[[ DATASET EXTRACT open ]]

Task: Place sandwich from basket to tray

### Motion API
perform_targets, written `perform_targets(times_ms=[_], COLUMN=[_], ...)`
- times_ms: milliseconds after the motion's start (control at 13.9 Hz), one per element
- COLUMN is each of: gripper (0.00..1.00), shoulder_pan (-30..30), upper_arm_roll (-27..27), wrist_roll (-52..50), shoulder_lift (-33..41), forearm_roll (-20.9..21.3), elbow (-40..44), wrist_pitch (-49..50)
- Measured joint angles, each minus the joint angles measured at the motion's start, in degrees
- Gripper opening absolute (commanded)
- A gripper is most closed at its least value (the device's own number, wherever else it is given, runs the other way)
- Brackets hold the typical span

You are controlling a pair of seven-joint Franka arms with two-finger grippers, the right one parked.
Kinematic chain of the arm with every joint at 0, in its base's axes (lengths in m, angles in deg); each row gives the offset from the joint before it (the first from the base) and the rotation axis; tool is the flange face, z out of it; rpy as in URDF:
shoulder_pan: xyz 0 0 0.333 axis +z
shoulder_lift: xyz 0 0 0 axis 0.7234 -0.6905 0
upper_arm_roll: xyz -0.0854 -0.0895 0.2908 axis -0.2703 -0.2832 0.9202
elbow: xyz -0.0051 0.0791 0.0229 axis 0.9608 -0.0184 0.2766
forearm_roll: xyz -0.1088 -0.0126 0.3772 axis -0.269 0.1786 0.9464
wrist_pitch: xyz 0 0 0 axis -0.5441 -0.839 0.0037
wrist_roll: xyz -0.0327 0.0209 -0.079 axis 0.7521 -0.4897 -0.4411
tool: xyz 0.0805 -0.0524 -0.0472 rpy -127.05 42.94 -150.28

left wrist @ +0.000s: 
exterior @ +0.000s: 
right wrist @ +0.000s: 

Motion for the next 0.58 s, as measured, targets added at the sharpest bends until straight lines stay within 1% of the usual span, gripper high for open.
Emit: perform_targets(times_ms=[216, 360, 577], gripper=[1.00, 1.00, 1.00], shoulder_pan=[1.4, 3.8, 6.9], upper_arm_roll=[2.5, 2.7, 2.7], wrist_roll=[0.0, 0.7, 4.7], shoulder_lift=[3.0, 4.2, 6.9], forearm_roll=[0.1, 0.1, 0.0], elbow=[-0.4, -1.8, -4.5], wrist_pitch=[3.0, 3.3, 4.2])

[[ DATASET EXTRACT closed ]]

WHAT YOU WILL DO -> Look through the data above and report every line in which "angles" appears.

TASK OUTPUT ->
- Measured joint angles, each minus the joint angles measured at the motion's start, in degrees
Kinematic chain of the arm with every joint at 0, in its base's axes (lengths in m, angles in deg); each row gives the offset from the joint before it (the first from the base) and the rotation axis; tool is the flange face, z out of it; rpy as in URDF:

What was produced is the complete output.